• _ABOUT THIS EXERCISE_
From the material below, reproduce exactly the stretch of lines that begins with the line holding "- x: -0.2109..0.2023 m" and ends with the line holding "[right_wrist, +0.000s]", skipping the pictures.
Start of AVAILABLE RECORDS
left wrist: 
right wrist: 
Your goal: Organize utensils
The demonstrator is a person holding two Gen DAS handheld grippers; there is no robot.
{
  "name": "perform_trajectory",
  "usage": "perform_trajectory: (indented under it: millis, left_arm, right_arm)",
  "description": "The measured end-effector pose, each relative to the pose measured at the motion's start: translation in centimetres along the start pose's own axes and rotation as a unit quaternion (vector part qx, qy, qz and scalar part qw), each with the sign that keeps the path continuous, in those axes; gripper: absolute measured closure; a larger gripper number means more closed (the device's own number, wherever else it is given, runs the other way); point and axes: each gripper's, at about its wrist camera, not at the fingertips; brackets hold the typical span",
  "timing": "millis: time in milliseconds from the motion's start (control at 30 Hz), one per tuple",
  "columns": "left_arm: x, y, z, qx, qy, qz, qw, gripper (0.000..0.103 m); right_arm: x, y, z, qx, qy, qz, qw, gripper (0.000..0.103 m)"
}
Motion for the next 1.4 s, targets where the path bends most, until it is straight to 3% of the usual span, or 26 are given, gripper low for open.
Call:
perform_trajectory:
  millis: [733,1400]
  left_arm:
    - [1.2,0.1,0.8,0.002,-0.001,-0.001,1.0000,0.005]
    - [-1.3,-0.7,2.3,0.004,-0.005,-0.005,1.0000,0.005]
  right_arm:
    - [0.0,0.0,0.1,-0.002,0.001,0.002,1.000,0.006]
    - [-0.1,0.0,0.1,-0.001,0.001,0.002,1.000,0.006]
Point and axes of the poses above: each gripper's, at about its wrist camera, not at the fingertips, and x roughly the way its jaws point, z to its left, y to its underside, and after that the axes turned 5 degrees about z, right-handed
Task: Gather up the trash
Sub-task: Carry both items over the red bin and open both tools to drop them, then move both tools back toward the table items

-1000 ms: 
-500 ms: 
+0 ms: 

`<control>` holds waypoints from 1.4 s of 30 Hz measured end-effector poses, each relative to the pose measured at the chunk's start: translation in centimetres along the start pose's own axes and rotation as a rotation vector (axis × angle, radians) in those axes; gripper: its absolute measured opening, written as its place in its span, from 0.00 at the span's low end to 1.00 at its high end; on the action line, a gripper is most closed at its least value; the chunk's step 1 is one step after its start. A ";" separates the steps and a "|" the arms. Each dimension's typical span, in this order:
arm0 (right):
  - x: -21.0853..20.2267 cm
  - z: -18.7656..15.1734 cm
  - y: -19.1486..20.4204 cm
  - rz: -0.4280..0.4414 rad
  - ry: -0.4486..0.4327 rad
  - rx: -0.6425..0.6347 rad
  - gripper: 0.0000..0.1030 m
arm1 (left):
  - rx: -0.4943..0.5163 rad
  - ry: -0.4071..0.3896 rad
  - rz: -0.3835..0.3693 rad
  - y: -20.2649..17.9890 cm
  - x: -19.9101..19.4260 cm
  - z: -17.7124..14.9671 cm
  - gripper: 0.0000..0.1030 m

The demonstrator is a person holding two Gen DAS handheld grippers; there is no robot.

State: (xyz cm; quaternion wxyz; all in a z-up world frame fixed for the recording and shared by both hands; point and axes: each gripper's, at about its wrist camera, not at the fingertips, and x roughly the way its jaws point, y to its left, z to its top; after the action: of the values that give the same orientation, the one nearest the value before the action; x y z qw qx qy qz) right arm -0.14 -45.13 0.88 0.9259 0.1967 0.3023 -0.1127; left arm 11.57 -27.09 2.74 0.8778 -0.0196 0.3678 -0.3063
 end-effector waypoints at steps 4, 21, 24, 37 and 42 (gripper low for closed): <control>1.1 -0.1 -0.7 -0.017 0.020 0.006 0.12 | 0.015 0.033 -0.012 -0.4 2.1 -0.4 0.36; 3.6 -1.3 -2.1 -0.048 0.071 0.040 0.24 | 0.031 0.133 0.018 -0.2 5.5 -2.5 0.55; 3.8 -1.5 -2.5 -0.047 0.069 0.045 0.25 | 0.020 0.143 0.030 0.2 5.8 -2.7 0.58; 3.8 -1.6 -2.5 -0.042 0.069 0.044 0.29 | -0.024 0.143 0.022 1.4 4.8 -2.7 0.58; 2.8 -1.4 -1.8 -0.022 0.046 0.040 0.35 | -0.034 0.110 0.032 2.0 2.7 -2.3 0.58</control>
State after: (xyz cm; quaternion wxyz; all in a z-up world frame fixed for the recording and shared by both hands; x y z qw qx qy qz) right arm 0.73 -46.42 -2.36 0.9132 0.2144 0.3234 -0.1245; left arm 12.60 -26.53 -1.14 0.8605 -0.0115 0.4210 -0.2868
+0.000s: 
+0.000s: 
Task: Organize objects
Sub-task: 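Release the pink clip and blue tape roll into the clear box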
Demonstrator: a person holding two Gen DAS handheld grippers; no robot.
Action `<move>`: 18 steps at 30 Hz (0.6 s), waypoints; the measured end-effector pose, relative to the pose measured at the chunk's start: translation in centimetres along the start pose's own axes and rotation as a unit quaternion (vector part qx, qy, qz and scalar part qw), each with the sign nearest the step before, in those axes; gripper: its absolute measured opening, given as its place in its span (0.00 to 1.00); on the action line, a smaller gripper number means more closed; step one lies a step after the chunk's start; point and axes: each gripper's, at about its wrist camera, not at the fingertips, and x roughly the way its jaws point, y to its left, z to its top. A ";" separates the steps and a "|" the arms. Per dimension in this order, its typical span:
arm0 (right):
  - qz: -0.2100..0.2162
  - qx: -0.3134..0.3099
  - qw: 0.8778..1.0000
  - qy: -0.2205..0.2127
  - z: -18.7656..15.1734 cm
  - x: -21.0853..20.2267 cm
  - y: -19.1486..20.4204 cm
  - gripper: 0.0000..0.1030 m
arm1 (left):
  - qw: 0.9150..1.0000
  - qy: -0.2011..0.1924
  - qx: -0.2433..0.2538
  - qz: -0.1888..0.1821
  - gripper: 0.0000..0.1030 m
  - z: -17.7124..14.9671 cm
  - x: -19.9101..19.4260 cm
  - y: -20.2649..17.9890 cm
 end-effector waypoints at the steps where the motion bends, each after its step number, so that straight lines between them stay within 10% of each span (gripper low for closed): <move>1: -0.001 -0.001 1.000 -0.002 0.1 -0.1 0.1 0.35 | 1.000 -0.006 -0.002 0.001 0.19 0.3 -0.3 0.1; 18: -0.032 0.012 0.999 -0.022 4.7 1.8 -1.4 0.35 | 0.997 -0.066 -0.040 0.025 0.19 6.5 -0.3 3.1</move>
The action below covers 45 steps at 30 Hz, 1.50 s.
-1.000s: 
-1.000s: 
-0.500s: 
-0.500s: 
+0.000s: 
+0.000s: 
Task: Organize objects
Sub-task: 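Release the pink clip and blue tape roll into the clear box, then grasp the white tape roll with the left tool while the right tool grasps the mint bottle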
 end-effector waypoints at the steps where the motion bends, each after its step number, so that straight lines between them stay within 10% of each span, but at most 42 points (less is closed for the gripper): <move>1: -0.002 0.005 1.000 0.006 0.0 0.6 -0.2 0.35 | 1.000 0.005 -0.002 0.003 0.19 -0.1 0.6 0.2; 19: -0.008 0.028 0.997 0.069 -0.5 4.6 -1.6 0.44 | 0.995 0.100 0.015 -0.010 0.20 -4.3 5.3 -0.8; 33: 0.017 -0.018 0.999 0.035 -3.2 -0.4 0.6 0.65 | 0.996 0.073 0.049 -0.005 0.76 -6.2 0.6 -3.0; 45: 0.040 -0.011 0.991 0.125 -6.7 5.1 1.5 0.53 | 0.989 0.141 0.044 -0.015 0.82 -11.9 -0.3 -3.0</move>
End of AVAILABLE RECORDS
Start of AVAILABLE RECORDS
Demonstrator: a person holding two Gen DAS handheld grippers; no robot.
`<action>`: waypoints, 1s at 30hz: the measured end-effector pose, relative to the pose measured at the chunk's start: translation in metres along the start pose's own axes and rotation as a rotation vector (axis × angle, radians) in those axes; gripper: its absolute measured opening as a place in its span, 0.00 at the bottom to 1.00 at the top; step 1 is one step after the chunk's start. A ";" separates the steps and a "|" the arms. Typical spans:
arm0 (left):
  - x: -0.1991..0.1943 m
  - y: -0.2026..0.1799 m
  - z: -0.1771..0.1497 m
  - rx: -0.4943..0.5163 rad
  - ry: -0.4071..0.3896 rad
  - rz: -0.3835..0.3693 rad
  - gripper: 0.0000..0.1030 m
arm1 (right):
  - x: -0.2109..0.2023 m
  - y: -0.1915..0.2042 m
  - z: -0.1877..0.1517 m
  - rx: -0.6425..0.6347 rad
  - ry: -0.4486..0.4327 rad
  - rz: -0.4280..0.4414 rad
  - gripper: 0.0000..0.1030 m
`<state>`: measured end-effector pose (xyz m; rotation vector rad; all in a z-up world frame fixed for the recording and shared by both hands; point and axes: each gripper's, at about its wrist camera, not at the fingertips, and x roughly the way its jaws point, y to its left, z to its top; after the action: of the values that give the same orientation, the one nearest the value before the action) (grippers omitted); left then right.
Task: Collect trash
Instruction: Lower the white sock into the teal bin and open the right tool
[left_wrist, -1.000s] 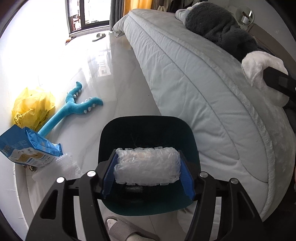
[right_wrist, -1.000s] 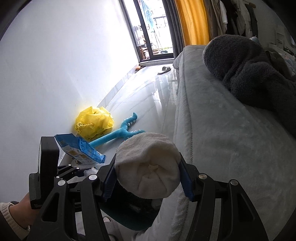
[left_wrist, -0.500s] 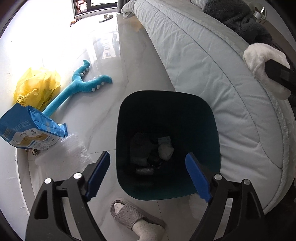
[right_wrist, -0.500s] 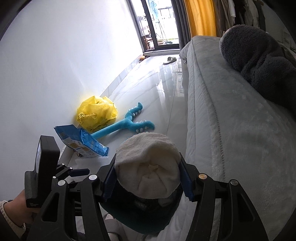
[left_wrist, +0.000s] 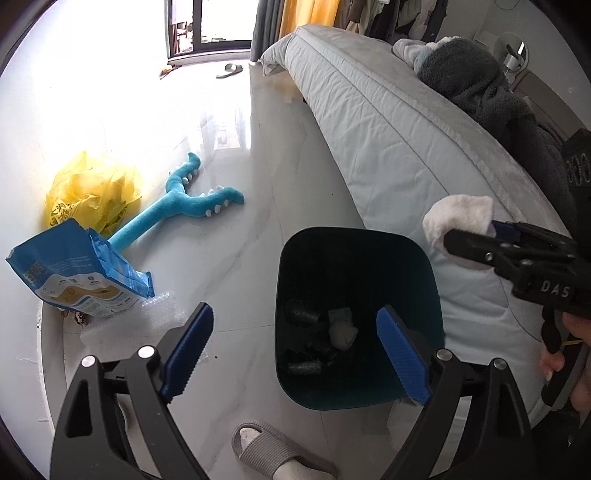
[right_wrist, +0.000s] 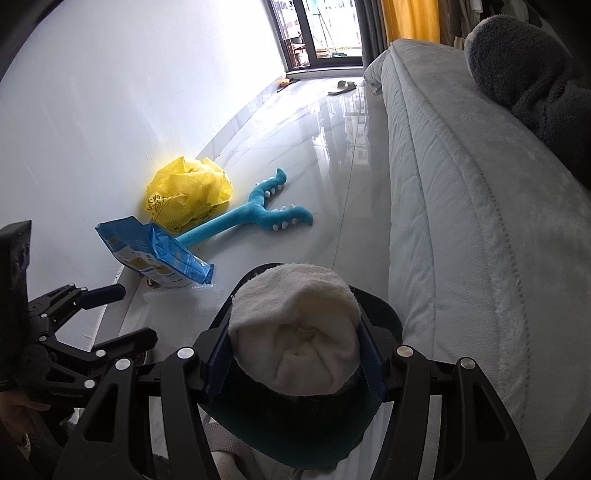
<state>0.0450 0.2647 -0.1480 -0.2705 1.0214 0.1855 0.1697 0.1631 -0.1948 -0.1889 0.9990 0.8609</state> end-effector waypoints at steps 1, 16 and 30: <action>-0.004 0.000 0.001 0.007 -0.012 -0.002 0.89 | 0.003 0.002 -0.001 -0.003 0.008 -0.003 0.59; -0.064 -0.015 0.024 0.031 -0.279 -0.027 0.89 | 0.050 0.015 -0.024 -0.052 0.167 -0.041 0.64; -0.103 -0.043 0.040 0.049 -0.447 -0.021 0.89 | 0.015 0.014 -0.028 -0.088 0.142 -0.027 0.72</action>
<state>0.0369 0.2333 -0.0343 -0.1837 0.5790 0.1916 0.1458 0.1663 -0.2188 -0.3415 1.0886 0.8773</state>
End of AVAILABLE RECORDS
• _WRITTEN ANSWER_
  - x: -0.2109..0.2023 m
  - y: -0.1915..0.2042 m
  - z: -0.1877..0.1517 m
  - rx: -0.6425..0.6347 rad
  - ry: -0.4486..0.4327 rad
  - rz: -0.4280..0.4414 rad
  - gripper: 0.0000..0.1030 m
`<state>`: measured end-effector pose (xyz m; rotation vector rad; all in a z-up world frame fixed for the recording and shared by both hands; point and axes: each gripper's, at about its wrist camera, not at the fingertips, and x roughly the way its jaws point, y to its left, z to its top; after the action: of the values that give the same orientation, the one nearest the value before the action) (grippers omitted); left then right.
Task: Collect trash
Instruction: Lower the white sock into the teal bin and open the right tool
[left_wrist, -1.000s] 
[right_wrist, -1.000s] 
[left_wrist, -0.500s] 
[right_wrist, -0.500s] 
[left_wrist, +0.000s] 
[right_wrist, +0.000s] 

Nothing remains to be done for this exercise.